— Available data —
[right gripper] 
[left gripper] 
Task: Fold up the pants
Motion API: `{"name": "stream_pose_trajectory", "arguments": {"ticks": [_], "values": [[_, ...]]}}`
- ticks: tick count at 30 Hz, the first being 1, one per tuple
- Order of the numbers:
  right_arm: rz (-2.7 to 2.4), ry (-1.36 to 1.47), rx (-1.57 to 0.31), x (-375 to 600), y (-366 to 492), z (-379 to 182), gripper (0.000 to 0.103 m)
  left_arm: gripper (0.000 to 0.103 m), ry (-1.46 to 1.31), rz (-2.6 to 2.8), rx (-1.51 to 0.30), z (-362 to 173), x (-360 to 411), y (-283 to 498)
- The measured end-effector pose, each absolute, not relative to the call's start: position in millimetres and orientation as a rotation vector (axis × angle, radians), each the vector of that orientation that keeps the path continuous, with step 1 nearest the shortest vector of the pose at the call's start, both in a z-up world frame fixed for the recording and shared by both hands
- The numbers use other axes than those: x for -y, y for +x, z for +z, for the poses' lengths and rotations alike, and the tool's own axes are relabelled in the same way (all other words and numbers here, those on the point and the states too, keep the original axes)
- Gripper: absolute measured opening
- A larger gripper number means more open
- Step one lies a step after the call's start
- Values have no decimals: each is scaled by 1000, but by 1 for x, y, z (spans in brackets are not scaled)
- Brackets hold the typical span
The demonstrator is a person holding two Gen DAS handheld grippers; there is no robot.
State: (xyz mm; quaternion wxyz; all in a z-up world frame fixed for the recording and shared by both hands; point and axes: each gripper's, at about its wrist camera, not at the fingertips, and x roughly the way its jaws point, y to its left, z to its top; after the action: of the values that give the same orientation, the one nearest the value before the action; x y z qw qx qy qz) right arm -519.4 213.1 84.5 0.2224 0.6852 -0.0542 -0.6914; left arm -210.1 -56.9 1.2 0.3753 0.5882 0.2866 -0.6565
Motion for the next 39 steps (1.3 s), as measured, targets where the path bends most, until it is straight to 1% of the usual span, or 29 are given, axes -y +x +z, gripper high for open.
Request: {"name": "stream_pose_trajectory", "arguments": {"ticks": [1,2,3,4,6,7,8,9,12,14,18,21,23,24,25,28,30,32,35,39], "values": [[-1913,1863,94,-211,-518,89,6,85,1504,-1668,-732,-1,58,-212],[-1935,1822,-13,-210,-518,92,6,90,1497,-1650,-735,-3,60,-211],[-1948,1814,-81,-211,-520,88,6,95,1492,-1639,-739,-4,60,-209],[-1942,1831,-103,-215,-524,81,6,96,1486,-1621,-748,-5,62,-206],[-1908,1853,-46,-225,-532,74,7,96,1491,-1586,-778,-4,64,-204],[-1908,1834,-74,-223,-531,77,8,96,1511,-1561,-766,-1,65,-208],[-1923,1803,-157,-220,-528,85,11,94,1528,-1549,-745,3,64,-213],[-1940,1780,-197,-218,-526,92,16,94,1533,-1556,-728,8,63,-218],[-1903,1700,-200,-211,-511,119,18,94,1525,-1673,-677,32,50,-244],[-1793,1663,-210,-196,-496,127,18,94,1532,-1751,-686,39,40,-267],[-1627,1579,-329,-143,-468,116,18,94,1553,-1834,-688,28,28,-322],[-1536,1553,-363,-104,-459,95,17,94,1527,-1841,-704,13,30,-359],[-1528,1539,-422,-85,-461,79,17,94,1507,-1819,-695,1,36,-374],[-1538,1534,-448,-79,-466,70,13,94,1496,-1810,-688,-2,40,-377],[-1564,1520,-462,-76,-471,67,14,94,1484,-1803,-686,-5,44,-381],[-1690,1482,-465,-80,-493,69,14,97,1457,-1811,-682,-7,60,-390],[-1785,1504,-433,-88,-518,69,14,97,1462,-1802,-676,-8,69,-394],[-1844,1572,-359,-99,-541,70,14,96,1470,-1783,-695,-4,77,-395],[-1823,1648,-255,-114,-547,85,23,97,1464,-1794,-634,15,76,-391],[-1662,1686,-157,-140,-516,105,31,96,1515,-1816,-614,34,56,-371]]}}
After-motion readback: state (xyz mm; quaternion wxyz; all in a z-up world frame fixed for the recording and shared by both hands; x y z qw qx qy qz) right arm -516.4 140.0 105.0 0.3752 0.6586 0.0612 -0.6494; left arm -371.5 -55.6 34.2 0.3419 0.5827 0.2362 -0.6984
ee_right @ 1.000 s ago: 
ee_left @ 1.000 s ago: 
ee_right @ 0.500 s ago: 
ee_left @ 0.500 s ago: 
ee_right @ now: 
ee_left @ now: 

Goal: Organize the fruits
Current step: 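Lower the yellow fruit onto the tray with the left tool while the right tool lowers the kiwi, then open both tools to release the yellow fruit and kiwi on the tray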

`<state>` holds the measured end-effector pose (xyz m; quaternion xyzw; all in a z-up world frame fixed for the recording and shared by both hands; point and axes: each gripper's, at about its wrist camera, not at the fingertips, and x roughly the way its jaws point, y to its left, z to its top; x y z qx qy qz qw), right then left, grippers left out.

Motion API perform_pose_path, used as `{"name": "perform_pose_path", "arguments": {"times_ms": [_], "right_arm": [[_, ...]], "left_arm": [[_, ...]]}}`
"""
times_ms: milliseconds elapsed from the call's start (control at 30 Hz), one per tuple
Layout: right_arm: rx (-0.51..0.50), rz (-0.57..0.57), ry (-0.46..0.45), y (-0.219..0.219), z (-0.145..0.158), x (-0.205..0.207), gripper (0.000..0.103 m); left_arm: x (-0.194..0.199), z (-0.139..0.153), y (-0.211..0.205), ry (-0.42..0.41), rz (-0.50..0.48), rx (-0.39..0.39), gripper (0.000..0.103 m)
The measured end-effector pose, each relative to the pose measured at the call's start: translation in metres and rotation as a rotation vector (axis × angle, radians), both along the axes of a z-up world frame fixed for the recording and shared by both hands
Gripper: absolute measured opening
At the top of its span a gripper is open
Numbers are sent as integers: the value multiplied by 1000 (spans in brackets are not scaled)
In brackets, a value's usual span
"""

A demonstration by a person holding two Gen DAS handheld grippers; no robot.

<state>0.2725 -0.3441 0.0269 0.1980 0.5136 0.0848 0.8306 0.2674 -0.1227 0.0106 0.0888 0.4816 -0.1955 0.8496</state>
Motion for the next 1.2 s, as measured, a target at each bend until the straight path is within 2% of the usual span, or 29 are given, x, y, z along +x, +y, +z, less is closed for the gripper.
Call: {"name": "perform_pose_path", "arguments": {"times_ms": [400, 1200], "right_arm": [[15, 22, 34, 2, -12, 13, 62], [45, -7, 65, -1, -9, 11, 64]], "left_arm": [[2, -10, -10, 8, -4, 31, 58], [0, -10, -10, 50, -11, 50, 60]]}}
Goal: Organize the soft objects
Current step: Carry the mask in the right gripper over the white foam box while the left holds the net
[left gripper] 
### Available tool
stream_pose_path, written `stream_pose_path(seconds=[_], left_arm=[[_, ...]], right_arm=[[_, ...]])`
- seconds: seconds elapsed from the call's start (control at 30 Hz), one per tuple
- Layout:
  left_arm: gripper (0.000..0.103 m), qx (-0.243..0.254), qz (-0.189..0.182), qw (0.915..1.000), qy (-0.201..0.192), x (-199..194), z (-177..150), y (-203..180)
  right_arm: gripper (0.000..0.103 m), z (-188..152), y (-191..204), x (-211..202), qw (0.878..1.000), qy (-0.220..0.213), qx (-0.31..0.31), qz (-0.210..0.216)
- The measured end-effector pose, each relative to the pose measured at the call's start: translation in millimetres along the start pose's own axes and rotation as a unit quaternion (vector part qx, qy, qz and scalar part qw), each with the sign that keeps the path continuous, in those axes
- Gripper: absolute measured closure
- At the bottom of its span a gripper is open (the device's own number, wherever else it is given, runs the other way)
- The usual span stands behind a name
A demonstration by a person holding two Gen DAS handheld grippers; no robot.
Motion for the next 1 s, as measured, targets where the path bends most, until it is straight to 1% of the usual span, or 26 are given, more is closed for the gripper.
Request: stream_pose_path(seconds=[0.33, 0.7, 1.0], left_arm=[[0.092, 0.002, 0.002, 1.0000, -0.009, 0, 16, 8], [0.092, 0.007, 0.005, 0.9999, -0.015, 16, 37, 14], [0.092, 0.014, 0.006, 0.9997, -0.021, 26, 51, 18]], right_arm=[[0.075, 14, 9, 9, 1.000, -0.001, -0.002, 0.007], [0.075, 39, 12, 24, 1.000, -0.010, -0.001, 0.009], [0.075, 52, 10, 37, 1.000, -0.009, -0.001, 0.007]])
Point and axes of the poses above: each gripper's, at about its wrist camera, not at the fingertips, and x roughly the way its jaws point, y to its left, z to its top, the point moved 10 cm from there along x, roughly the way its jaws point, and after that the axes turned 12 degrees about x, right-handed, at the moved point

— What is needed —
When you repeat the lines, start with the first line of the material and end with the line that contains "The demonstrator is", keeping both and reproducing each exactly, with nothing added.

— Result —
[right gripper] 
[left gripper] 
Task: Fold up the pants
Motion API: `{"name": "stream_pose_trajectory", "arguments": {"ticks": [_], "values": [[_, ...]]}}`
- ticks: tick count at 30 Hz, the first being 1, one per tuple
- Order of the numbers:
  right_arm: rz (-2.7 to 2.4), ry (-1.36 to 1.47), rx (-1.57 to 0.31), x (-375 to 600), y (-366 to 492), z (-379 to 182), gripper (0.000 to 0.103 m)
  left_arm: gripper (0.000 to 0.103 m), ry (-1.46 to 1.31), rz (-2.6 to 2.8), rx (-1.51 to 0.30), z (-362 to 173), x (-360 to 411), y (-283 to 498)
- The measured end-effector pose, each absolute, not relative to the call's start: position in millimetres and orientation as a rotation vector (axis × angle, radians), each the vector of that orientation that keeps the path continuous, with step 1 nearest the shortest vector of the pose at the call's start, both in a z-up world frame fixed for the recording and shared by both hands
- The numbers use other axes than those: x for -y, y for +x, z for +z, for the poses' lengths and rotations alike, and the tool's own axes are relabelled in the same way (all other words and numbers here, those on the point and the states too, keep the original axes)
- Gripper: absolute measured opening
- A larger gripper number means more open
- Step one lies a step after the call's start
- Values have no decimals: each is scaled by 1000, but by 1 for x, y, z (spans in brackets are not scaled)
- Brackets hold the typical span
The demonstrator is a person holding two Gen DAS handheld grippers; there is no robot.

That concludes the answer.